471 Parts of the test material and 60 parts of the verification material (Table 1) were planted in 2021 in the following examples, and from the start of sowing, the specific operation steps were as follows, sowing was performed when the bud length of the seed for seed soaking was 5mm, and the germinated seed was sown into the field until it was grown into seedlings. After two weeks, transplanting is carried out, the row spacing is 25cm, 8 plants are planted in each row, and the plant spacing is 20cm. And after the rice is mature, collecting seed samples, discarding left and right plants adjacent to the corridor in order to avoid boundary effects, and mixing and collecting seed of other plants.

The method for measuring the cadmium content of the rice grains comprises the following steps:

the recovered rice grain sample is dried in the sun or is placed in an oven for drying at 60 ℃ for 3 days, after the quality is constant, a rice huller is used for hulling, and the obtained brown rice sample is placed in a 5ml centrifuge tube. And then crushing the brown rice sample by using a high-flux mute tissue grinder for subsequent cadmium content measurement.

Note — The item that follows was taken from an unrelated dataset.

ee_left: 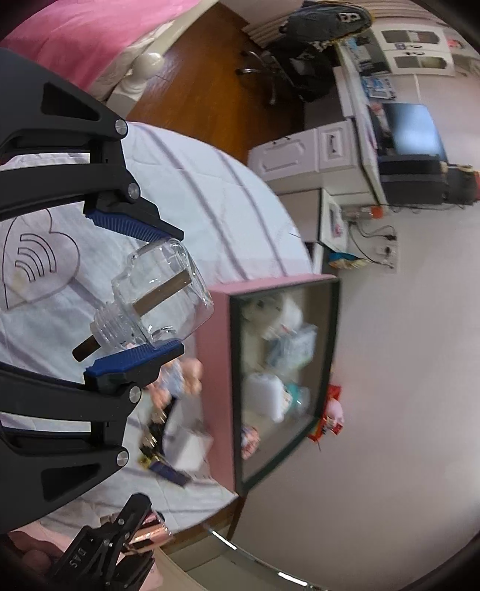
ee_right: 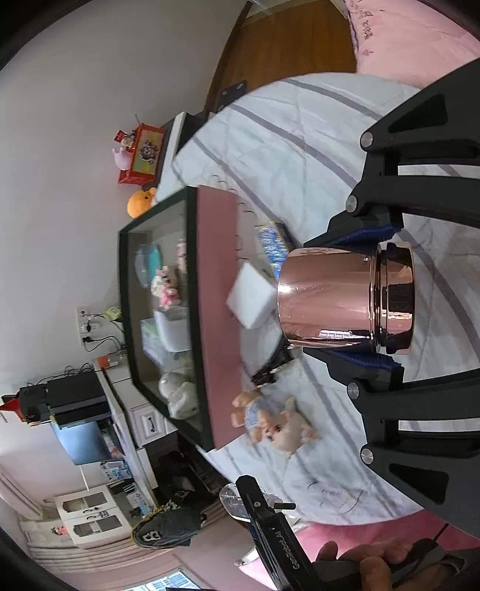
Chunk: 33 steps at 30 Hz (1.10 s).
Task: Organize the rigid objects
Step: 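Grasp the clear glass bottle with the left tool while the right tool grasps the rose-gold cup, then lower both held items into the pink box and open both tools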
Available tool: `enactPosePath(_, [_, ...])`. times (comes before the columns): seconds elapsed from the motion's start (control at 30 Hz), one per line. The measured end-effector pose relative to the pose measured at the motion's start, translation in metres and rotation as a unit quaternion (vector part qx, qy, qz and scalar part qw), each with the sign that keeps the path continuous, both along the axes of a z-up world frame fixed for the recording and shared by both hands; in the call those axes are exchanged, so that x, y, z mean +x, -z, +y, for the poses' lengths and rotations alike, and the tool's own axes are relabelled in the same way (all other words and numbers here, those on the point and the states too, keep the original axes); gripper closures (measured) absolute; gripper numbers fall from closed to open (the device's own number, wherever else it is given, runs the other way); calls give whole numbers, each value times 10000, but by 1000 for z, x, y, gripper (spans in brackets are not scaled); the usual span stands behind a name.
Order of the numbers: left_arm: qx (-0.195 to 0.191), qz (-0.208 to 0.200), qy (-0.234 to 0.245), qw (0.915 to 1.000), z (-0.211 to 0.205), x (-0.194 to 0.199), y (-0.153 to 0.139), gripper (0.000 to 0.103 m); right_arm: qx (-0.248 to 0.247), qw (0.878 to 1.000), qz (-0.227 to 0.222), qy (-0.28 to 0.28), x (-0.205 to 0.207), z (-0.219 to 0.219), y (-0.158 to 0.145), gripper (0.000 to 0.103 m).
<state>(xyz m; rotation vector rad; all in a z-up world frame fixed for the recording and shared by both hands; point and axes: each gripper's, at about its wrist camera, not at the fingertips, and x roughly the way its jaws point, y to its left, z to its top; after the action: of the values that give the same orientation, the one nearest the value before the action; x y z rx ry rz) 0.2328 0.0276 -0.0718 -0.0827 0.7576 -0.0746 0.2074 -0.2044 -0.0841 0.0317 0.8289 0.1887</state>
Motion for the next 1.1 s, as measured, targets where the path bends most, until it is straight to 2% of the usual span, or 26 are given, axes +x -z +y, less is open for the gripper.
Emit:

The rice grain cadmium content is determined by a monoacid digestion method, an instrument is a far infrared temperature control digestion furnace, a container is a glass digestion tube, and the specific steps are (1) weighing the sample, namely accurately weighing 0.2000g (accurate to 0.0001 g) of crushed rice grain sample, and putting the sample into the glass digestion tube to avoid powder sticking to walls. (2) adding acid, namely adding 1ml of high-grade pure nitric acid, and carrying out cold digestion overnight. (3) Digestion, namely covering a neck funnel for digestion for 6 hours at 200 ℃ until the digestion liquid is colorless and transparent or is slightly yellowish. (4) And (3) constant volume, namely cleaning digestion liquid in the tube by distilled water, transferring the cleaning liquid into a 15ml constant volume tube, and keeping the constant volume to 15ml. (5) Filtering, namely filtering the liquid with the constant volume into a 10ml centrifuge tube by using a 0.45 mu m water-based filter membrane after shaking evenly, and measuring. And the quality control is that 2 blank controls and 3 rice powder component analysis standard substances (national standard substances, GBW100349, steel grinding Nake detection technology company) are arranged during digestion of each batch, so that accurate and reliable rice grain cadmium content result data is ensured. All sample assays were repeated 3 times. The cadmium content of rice grains is measured by an inductively coupled plasma mass spectrometer.

Examples 1, huNCd genotype analysis and molecular marker development

In the earlier work of the applicant, the phenotype data of the total cadmium content of the seeds and the genotype data of the rice MCC group material are utilized (the phenotype data of the total cadmium content of the seeds are derived from the measurement of the total cadmium content of the rice seeds harvested in 2021 field, and the genotype data are derived from Variation of a major facilitator superfamily gene contributes to differential cadmium accumulation between rice subspecies.), and are positioned to a SNP locus Chr7_8874894 related to the total cadmium content of the rice seeds through whole genome association analysis, and the SNP locus is named as HuNCd1.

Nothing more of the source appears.